(Records excerpted from a collection)
******************************
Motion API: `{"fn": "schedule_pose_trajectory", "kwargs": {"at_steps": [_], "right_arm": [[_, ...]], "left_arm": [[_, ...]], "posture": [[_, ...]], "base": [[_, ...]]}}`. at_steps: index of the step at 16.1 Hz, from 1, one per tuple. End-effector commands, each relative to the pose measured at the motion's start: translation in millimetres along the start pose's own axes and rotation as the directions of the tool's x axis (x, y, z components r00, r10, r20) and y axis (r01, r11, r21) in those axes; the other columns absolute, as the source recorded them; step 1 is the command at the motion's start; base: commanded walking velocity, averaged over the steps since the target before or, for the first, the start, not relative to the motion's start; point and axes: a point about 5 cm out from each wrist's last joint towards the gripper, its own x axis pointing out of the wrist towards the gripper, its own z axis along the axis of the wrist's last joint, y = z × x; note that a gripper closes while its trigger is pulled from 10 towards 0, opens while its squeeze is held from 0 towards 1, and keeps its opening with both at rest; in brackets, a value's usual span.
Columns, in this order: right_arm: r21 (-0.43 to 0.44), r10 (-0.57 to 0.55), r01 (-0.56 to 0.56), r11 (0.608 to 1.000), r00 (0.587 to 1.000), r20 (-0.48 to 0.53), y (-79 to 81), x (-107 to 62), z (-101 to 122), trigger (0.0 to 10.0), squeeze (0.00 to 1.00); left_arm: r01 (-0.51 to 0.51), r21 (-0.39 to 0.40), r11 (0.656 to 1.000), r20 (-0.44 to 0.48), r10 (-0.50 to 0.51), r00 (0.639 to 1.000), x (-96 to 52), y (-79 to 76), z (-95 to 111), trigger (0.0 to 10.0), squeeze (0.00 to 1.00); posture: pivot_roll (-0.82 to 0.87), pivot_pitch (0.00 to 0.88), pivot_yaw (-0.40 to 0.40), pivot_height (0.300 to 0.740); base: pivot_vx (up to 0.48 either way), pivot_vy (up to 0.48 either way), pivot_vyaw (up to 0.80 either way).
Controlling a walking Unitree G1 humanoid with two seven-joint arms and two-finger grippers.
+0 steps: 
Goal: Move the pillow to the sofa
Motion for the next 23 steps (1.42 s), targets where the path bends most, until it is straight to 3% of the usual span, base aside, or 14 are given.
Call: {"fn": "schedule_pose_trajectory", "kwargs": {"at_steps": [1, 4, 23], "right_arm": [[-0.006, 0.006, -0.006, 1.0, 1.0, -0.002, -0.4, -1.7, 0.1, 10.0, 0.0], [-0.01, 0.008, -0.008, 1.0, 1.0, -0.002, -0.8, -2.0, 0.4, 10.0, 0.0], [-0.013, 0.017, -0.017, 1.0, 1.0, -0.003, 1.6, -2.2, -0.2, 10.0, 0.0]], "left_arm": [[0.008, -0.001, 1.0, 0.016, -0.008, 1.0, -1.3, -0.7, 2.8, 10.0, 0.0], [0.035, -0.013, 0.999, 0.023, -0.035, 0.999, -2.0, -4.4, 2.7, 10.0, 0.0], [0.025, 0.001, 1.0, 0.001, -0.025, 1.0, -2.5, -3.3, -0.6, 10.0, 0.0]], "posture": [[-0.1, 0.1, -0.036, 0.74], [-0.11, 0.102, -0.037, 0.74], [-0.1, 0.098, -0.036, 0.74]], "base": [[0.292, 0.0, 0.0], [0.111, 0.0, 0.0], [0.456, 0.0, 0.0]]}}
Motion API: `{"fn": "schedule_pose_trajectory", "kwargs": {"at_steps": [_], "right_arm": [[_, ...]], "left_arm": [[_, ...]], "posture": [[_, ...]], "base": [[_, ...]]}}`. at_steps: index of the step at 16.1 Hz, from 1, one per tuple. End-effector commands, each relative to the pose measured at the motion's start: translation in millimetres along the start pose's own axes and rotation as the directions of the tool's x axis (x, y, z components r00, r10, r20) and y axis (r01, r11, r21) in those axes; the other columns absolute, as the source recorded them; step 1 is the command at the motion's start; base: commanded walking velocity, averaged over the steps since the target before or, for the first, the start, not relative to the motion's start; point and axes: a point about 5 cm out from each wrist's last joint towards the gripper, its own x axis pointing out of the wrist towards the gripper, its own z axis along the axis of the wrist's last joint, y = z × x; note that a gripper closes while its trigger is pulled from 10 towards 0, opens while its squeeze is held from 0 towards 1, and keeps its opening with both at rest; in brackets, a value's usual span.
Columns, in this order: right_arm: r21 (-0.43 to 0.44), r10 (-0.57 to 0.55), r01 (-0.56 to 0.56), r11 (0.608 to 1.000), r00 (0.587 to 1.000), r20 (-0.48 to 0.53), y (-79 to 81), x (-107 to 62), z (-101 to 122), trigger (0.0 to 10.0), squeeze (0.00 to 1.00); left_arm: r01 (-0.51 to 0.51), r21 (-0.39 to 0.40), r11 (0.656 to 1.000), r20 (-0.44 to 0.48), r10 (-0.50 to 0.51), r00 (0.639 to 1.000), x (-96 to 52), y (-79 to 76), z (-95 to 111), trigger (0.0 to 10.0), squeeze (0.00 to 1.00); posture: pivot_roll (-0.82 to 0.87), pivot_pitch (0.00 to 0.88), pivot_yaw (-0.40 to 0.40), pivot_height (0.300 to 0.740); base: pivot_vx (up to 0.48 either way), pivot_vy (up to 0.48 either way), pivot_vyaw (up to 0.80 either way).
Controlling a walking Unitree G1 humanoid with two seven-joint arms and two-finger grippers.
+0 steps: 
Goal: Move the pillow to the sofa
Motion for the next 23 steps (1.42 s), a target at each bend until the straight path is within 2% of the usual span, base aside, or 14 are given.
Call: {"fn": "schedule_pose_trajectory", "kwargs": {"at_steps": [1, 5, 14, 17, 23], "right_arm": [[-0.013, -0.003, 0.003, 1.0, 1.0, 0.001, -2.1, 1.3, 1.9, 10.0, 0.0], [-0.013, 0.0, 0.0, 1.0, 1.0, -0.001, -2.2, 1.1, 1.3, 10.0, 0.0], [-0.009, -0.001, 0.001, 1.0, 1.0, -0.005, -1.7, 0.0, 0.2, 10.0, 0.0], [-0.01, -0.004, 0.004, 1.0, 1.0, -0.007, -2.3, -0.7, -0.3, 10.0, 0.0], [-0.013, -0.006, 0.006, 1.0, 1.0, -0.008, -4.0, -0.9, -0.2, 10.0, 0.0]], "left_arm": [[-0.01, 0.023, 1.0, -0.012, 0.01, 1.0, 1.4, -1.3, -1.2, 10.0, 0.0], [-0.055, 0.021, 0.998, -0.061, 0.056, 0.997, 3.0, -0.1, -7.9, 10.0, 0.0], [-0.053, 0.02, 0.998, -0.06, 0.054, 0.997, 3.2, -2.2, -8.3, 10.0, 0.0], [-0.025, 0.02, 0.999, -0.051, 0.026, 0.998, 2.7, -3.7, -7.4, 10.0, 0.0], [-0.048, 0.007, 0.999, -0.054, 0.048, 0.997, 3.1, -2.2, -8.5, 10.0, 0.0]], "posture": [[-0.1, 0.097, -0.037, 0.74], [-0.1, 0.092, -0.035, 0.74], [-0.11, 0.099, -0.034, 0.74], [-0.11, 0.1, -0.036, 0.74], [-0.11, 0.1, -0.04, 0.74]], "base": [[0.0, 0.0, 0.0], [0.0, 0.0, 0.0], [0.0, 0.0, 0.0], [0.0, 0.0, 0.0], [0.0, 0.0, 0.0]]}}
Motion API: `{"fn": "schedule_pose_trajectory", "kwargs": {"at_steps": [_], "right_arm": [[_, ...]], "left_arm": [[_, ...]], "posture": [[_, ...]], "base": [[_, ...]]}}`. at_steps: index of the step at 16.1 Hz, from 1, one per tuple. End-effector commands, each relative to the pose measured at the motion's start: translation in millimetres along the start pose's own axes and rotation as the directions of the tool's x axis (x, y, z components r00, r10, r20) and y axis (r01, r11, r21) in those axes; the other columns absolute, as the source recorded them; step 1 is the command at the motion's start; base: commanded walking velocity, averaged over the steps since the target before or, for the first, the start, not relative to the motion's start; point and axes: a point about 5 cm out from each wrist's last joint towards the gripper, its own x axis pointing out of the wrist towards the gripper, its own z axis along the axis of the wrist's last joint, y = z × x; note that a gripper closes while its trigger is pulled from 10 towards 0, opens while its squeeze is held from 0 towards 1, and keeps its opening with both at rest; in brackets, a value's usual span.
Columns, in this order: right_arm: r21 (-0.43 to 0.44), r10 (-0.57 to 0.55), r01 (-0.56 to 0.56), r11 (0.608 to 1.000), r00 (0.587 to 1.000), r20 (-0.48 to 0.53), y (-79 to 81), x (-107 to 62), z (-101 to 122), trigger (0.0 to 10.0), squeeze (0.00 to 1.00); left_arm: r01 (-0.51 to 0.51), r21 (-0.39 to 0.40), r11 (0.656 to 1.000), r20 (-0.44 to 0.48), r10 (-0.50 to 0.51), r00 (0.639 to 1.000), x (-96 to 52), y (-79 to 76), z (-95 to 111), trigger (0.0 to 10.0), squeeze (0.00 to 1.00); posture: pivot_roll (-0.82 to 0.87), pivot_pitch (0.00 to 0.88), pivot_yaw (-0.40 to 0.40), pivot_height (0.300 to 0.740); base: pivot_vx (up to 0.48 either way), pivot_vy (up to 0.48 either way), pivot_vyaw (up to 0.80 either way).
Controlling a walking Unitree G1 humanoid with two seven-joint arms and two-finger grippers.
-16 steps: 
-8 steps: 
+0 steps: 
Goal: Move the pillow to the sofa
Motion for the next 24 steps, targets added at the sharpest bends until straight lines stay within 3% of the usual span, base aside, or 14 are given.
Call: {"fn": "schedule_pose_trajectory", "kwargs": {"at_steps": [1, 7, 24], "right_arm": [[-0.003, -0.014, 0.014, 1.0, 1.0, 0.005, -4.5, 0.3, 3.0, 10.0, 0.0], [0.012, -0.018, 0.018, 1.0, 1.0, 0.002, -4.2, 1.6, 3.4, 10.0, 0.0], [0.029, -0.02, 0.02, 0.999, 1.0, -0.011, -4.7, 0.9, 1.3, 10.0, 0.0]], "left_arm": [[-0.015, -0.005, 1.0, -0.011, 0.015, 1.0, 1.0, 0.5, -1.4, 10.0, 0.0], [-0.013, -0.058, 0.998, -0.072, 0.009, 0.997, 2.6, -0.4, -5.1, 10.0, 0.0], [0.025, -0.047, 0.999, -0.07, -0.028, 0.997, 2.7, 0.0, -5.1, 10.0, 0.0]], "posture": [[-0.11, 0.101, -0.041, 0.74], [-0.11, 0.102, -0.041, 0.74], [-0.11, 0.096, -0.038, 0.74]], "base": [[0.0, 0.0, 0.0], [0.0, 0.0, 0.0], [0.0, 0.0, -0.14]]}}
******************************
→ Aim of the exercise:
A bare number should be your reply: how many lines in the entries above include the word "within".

→ Solution to this task:
2